\( \definecolor{colordef}{RGB}{249,49,84} \definecolor{colorprop}{RGB}{18,102,241} \)

Sampling

Sampling is a branch of mathematics at the crossroads of statistics and probability. It is used when we want to study properties of a population that is too large to be observed entirely. Instead, we select a sample of this population to obtain information about the total population with a certain degree of precision.

The Concept of a Sample

Definition Random Sample
A random sample of size \(n\) consists of the results of \(n\) independent repetitions of the same random experiment.
Example
An opaque bag contains blue and red marbles. We draw a marble at random, record its color, and place it back in the bag. By repeating this process \(n\) times, we constitute a sample of marbles from the bag.

Sampling Fluctuation

Definition Sampling Fluctuation
In a population, we denote by \(p\) the proportion of individuals possessing a certain characteristic. When we take a sample and observe the frequency \(f\) of this characteristic, we notice that \(f\) varies from one sample to another.

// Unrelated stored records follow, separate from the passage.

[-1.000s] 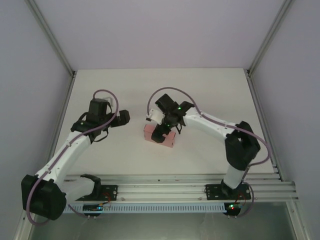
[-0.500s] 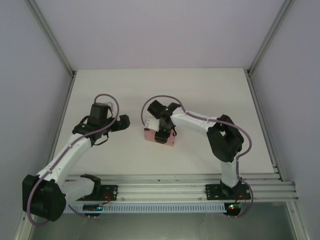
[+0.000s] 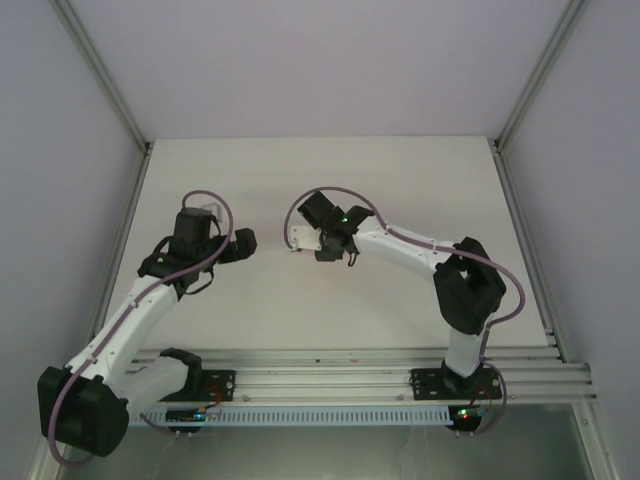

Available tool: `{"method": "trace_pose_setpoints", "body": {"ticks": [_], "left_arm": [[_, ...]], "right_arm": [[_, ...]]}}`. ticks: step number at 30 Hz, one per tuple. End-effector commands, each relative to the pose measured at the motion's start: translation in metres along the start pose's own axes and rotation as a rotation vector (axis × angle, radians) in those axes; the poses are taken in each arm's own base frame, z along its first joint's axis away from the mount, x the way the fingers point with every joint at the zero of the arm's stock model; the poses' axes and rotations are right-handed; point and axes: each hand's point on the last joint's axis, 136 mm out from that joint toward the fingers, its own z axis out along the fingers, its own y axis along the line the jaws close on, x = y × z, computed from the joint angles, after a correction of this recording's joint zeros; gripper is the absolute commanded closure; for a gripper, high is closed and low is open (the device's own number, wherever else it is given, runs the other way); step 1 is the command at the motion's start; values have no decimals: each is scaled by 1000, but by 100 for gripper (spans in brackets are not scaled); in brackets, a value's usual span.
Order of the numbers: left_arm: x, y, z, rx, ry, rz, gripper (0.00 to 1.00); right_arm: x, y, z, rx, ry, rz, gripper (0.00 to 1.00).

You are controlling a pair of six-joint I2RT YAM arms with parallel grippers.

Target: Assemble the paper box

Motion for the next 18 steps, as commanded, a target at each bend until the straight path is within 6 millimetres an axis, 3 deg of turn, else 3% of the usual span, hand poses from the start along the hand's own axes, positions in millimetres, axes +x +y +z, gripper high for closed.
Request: {"method": "trace_pose_setpoints", "body": {"ticks": [1, 9, 18], "left_arm": [[-4, 5, -4, -24, -29, 10, 0], [-3, 9, 1, -46, -18, 8, 0], [-2, 9, 0, -45, -18, 5, 0]], "right_arm": [[5, -42, 13, 256, 30, -211, 71], [23, -63, 66, 329, 6, -198, 67], [42, -46, 95, 258, 17, -111, 58]]}}
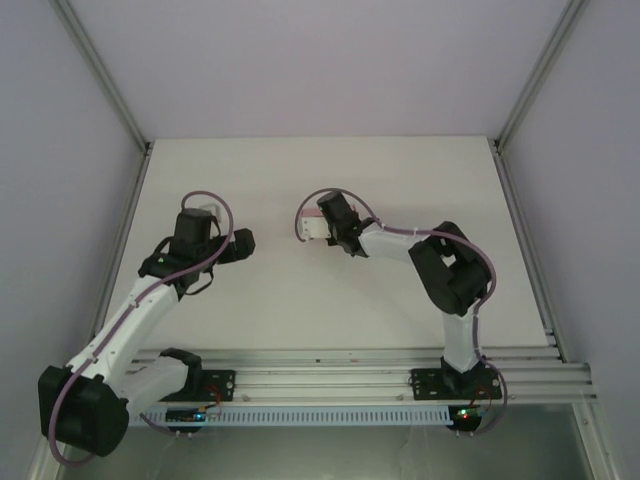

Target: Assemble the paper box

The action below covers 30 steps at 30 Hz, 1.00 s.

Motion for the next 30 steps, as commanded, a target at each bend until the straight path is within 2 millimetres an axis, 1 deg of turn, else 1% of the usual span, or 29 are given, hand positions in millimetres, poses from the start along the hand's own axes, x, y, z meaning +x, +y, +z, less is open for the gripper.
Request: {"method": "trace_pose_setpoints", "body": {"ticks": [1, 3, 5, 7, 8, 10, 13, 15, 17, 19, 22, 25, 28, 30], "left_arm": [[-3, 3, -1, -13, -13, 5, 0], [-1, 4, 0, -18, -10, 4, 0], [-1, 5, 0, -22, -9, 4, 0], [-2, 4, 1, -21, -8, 5, 0], [-2, 4, 1, -19, -7, 6, 0], [-2, 3, 0, -14, -10, 8, 0], [-4, 3, -2, -13, -20, 10, 0], [-6, 2, -3, -6, -29, 11, 0], [-8, 0, -4, 1, -37, 15, 0], [-9, -1, -5, 3, -36, 23, 0], [-10, -1, -6, 4, -38, 32, 0], [-13, -2, -8, 7, -47, 43, 0], [-17, -3, -10, 4, -62, 50, 1], [-20, -2, -11, -3, -73, 61, 0]], "right_arm": [[4, 23, 9, -65, 2, 26, 54], [3, 29, 3, -106, -8, 46, 44], [4, 36, -2, -146, -8, 46, 37], [6, 42, -8, -186, -5, 44, 33], [7, 44, -11, -206, 0, 48, 28], [7, 47, -18, -239, -1, 59, 25], [8, 50, -28, -296, -1, 75, 14], [10, 53, -33, -341, 12, 85, 10], [9, 59, -43, -412, 14, 101, 4], [7, 65, -55, -488, 7, 115, 1], [3, 59, -73, -541, -5, 162, 1], [-5, 40, -94, -526, -65, 237, 1], [-10, 6, -121, -463, -152, 388, 1], [-2, -21, -133, -374, -156, 516, 1]]}}
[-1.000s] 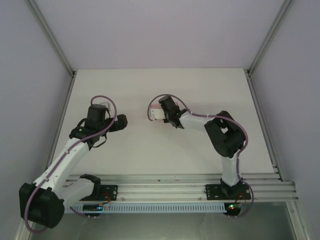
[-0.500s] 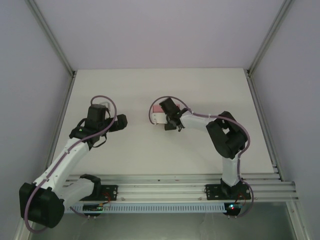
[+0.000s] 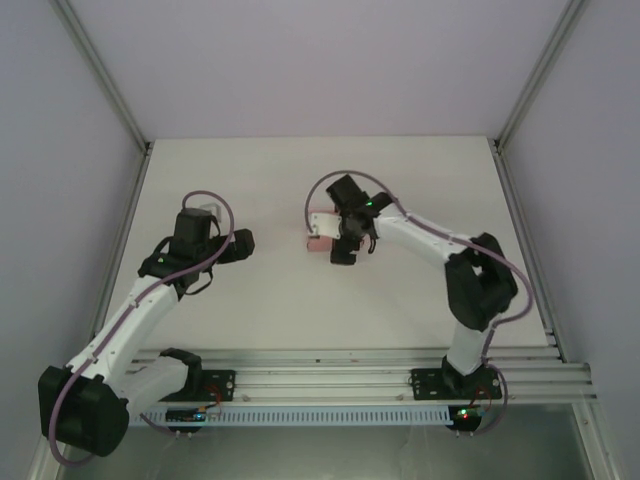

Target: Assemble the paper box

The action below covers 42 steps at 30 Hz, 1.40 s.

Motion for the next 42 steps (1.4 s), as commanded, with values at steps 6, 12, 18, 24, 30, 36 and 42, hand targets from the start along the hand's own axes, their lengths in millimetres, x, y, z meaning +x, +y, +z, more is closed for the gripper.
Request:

This phenomenon is called sampling fluctuation.
Example
In a high school, \(63\pourcent\) of the students are girls (\(p=0.63\)). If we take 10 different samples of 50 students each, the observed percentage of girls might look like this:
Sample 1 2 3 4 5 6 7 8 9 10
Percentage of girls \(62\pourcent\) \(68\pourcent\) \(60\pourcent\) \(68\pourcent\) \(66\pourcent\) \(68\pourcent\) \(68\pourcent\) \(54\pourcent\) \(66\pourcent\) \(70\pourcent\)
We observe that the frequencies fluctuate around the true population proportion of \(0.63\).

The Law of Large Numbers

Proposition Law of Large Numbers
As the sample size \(n\) becomes very large, the observed frequency \(f\) of a characteristic tends to get closer and closer to the true probability \(p\).
Example
When tossing a fair coin, the probability of Heads is \(p = 0.5\). A computer simulation of different sample sizes gives:
Sample size \(n\) 100 1,000 10,000 100,000
Number of Heads 54 490 5,010 49,942
Observed frequency \(f\) 0.54 0.49 0.501 0.49942
As \(n\) increases, the frequency \(f\) settles closer to \(0.5\).

Estimation

Definition Estimation
When the true proportion \(p\) of a characteristic in a population is unknown, we can use the frequency \(f\) observed in a random sample as an estimation of \(p\).
Example
Before a referendum, a survey is conducted on 1,200 people. If 636 people say they will vote "Yes," the observed frequency is:$$ f = \frac{636}{1200} = 0.53 $$Thus, an estimation of the proportion of "Yes" voters in the whole country is \(0.53\) (or \(53\pourcent\)).